Records from a dataset

'''

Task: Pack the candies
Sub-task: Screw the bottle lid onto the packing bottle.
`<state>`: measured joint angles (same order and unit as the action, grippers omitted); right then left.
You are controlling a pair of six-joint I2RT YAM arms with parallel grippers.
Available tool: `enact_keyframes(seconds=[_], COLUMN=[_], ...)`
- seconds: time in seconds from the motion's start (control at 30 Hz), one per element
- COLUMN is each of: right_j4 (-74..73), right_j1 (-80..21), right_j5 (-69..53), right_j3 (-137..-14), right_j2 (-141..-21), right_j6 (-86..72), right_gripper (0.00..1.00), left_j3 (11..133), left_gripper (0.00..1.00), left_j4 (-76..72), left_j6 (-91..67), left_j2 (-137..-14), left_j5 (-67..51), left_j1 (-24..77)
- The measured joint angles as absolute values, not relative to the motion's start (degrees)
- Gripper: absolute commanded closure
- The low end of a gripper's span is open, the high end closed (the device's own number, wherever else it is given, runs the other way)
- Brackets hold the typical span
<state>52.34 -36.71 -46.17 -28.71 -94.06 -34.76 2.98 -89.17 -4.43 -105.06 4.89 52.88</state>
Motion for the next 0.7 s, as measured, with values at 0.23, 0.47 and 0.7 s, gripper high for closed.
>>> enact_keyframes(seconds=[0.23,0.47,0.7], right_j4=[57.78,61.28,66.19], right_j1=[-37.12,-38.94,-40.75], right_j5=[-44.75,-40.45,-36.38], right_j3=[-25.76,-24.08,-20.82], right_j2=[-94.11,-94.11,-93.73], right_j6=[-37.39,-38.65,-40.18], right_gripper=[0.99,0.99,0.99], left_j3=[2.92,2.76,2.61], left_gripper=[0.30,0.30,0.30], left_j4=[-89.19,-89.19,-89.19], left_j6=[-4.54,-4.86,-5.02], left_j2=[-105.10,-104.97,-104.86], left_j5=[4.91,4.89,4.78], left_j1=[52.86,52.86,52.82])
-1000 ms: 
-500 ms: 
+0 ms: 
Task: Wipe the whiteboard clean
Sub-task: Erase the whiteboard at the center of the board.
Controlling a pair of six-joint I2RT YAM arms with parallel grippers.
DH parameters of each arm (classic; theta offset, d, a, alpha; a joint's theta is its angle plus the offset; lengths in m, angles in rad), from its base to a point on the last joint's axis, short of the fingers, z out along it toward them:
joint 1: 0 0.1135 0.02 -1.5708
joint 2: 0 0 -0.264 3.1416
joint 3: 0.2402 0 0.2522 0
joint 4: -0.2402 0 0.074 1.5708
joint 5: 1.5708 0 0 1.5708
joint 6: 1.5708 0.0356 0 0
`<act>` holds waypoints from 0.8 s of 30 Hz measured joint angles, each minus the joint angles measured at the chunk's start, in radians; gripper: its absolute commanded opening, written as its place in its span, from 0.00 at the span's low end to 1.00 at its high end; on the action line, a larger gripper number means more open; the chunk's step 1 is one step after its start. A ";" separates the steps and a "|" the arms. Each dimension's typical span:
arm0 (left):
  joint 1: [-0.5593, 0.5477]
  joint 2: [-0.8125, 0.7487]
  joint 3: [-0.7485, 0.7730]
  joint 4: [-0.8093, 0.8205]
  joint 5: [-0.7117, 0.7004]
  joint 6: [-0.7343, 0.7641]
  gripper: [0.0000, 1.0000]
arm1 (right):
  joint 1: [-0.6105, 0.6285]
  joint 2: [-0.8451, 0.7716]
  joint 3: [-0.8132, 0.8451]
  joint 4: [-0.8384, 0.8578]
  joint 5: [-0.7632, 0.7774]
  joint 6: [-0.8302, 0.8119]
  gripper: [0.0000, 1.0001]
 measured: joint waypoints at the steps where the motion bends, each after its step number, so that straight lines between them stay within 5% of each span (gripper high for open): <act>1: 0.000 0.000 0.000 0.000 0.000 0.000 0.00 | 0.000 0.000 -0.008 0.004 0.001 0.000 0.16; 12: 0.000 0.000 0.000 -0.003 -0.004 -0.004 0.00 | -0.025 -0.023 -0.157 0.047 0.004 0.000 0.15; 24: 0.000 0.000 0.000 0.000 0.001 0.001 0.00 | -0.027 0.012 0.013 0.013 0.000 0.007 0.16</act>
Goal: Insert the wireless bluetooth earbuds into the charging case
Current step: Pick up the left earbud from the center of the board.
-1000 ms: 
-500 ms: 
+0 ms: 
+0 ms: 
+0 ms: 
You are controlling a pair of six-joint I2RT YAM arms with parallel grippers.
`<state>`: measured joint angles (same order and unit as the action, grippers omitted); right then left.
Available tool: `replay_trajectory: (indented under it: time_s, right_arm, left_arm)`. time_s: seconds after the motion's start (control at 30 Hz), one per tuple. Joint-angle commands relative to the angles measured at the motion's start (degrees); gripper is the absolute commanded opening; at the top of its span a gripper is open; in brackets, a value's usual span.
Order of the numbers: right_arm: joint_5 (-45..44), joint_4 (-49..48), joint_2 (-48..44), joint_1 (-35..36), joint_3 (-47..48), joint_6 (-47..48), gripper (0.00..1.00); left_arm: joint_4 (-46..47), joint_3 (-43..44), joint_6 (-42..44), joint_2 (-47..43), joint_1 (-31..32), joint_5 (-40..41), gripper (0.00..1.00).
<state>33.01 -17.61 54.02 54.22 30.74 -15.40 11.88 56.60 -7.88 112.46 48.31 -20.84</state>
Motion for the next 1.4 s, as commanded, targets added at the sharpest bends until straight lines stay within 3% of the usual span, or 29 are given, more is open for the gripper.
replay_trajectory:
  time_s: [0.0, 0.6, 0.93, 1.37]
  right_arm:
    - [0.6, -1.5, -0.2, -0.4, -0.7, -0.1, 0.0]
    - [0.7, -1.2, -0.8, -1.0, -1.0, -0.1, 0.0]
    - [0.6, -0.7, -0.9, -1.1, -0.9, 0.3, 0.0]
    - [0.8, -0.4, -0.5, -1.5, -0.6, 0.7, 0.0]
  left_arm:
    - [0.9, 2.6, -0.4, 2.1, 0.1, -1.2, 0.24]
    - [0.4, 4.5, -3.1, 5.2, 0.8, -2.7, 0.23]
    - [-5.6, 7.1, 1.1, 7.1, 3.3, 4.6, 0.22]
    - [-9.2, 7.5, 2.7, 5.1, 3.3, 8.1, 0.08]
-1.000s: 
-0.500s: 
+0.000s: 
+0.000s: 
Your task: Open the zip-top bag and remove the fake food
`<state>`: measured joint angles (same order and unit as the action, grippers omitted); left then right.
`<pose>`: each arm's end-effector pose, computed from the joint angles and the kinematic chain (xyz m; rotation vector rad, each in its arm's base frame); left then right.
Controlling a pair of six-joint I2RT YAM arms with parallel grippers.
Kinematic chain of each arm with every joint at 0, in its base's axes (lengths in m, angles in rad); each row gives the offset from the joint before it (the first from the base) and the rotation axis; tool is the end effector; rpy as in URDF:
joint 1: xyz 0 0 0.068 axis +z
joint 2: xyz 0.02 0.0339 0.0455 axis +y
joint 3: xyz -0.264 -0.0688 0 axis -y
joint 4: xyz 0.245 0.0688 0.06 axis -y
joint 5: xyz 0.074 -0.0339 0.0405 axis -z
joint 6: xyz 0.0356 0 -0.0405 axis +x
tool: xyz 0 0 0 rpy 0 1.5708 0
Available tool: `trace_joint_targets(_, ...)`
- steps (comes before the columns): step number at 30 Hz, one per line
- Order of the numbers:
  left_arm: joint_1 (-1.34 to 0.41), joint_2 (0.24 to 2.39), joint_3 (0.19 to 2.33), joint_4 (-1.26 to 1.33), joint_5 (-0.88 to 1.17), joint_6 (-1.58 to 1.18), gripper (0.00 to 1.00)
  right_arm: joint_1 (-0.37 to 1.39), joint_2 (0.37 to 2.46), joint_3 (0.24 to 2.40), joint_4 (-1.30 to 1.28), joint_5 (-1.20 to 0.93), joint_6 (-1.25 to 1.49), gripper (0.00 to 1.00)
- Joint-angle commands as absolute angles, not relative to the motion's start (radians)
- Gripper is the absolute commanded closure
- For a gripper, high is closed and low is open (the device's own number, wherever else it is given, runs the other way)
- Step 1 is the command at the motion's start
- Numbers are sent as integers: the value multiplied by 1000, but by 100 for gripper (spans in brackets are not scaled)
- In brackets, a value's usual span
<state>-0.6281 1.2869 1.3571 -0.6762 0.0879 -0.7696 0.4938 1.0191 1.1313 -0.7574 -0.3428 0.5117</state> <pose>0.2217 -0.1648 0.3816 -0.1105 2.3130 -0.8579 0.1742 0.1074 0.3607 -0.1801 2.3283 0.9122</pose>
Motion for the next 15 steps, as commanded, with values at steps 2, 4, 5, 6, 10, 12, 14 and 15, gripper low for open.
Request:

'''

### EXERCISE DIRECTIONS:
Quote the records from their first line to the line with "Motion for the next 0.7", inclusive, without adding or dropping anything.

### WRITTEN RESPONSE:
Task: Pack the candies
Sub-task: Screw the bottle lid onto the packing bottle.
`<state>`: measured joint angles (same order and unit as the action, grippers omitted); right then left.
You are controlling a pair of six-joint I2RT YAM arms with parallel grippers.
Available tool: `enact_keyframes(seconds=[_], COLUMN=[_], ...)`
- seconds: time in seconds from the motion's start (control at 30 Hz), one per element
- COLUMN is each of: right_j4 (-74..73), right_j1 (-80..21), right_j5 (-69..53), right_j3 (-137..-14), right_j2 (-141..-21), right_j6 (-86..72), right_gripper (0.00..1.00), left_j3 (11..133), left_gripper (0.00..1.00), left_j4 (-76..72), left_j6 (-91..67), left_j2 (-137..-14), left_j5 (-67..51), left_j1 (-24..77)
- The measured joint angles as absolute values, not relative to the motion's start (degrees)
- Gripper: absolute commanded closure
- The low end of a gripper's span is open, the high end closed (the device's own number, wherever else it is given, runs the other way)
- Brackets hold the typical span
<state>52.34 -36.71 -46.17 -28.71 -94.06 -34.76 2.98 -89.17 -4.43 -105.06 4.89 52.88</state>
Motion for the next 0.7 s, as measured, with values at 0.23, 0.47 and 0.7 s, gripper high for closed.

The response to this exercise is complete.